Maisons de retraite : opération « mains propres »

Maltraitances, escroqueries, manque de soins, locaux inadaptés : après des scandales à répétition, l’Etat lance une opération “mains propres” dans les maisons de retraite, annonce Le Parisien/Aujourd’hui en “une”. Selon le ministère de la Solidarité, 83 établissements ont été fermés en 2007 pour de multiples motifs. “Certains n’avaient pas les autorisations requises pour exercer leur activité, d’autres ne respectaient pas les normes sanitaires en vigueur, pour certains encore, il y avait un risque de trouble à l’ordre public en les laissant fonctionner.”

Concernant les cas de maltraitance, le gouvernement dispose d’un nouveau “baromètre”. Il s’agit du “39 77”, un numéro national mis en place depuis plusieurs semaines. Un premier bilan montre que les appels sont beaucoup plus nombreux que prévu. “On reçoit en moyenne 330 appels par jour. Cela va de la maltraitance passive, lorsqu’on ne donne pas les bons vêtements à la bonne personne, à la maltraitance active, avec des coups de pieds aux vieillards dans les couloirs”, explique Caroline Lemoine, chargée de communication du “39 77” dans Le Parisien/Aujourd’hui (page 2).

En dehors de la maltraitance, les inspecteurs des affaires sociales font la chasse aux hôtels faisant fonction de maisons de retraite. Selon la Ddass, la situation semble aujourd’hui assainie en Ile-de-France, même si quelques cas problématiques subsistent à Paris. Un des soucis majeurs demeure celui des établissements qui n’ont pas l’agrément pour recevoir des personnes âgées dépendantes, comme celles qui sont atteintes de la maladie d’Alzheimer, mais qui les admettent quand même pour des raisons financières.

“Il y a des améliorations, mais ça ne va pas assez vite”, estime Pascal Champvert, président de l’Association des directeurs d’établissements d’hébergement pour personnes âgées (Adehpa). “Les décisions de l’Etat sont encore trop opaques.

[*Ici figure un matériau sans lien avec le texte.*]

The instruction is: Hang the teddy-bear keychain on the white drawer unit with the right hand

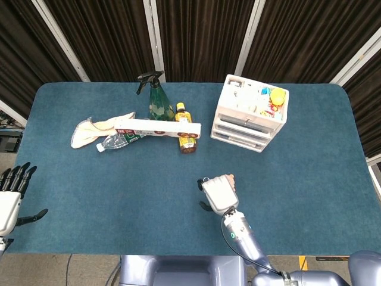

On voudrait une plus grande transparence dans les sanctions prises contre les établissements, afin de savoir précisément quels sont ceux qui dysfonctionnent et pourquoi”, déclare-t-il dans Le Parisien/Aujourd’hui (page 3). “C’est la canicule de 2003 et ses 15.000 morts qui a fait prendre conscience que certains de nos anciens vivaient dans des conditions déplorables. Il ne faudrait pas que ce souvenir douloureux retombe.”

Remboursement : l’opinion des Français
Selon un sondage réalisé par le Credoc pour le Centre technique des institutions de prévoyance (Ctip), 68% des salariés du secteur privé interrogés pensent que les franchises médicales “ne sont pas efficaces pour freiner la consommation des soins”. En outre , cette enquête montre que 67% d’entre eux trouvent intéressante l’idée de ”confier totalement aux complémentaires santé la prise en charge des soins très peu remboursés par la Sécurité sociale”, relève La Tribune (page 22).

En revanche, poursuit ce quotidien économique, moins d’un tiers des sondés sont “défavorables” à cette solution car cela “coûterait plus cher”. Parmi les autres motifs de refus, 44% estiment que ”ce serait plus contraignant pour les assurés” et 31% parce que “ce serait moins solidaire”.

Ces dernières opinions rejoignent la position de la Mutualité française, exprimée par son président dans La Tribune du 20 février : “Ce ne serait pas une bonne chose de supprimer totalement les remboursements de l’assurance maladie obligatoire, car cela entraînerait une démédicalisation et, en bout de course, une baisse de la qualité des soins. Il faut que l’optique et le dentaire restent dans le champ médical”, indiquait Jean-Pierre Davant. Pour Denis Morin, directeur du Ctip, un transfert de charges en optique et dentaire vers les complémentaires se traduirait par “une hausse de 10% des primes d’assurance”.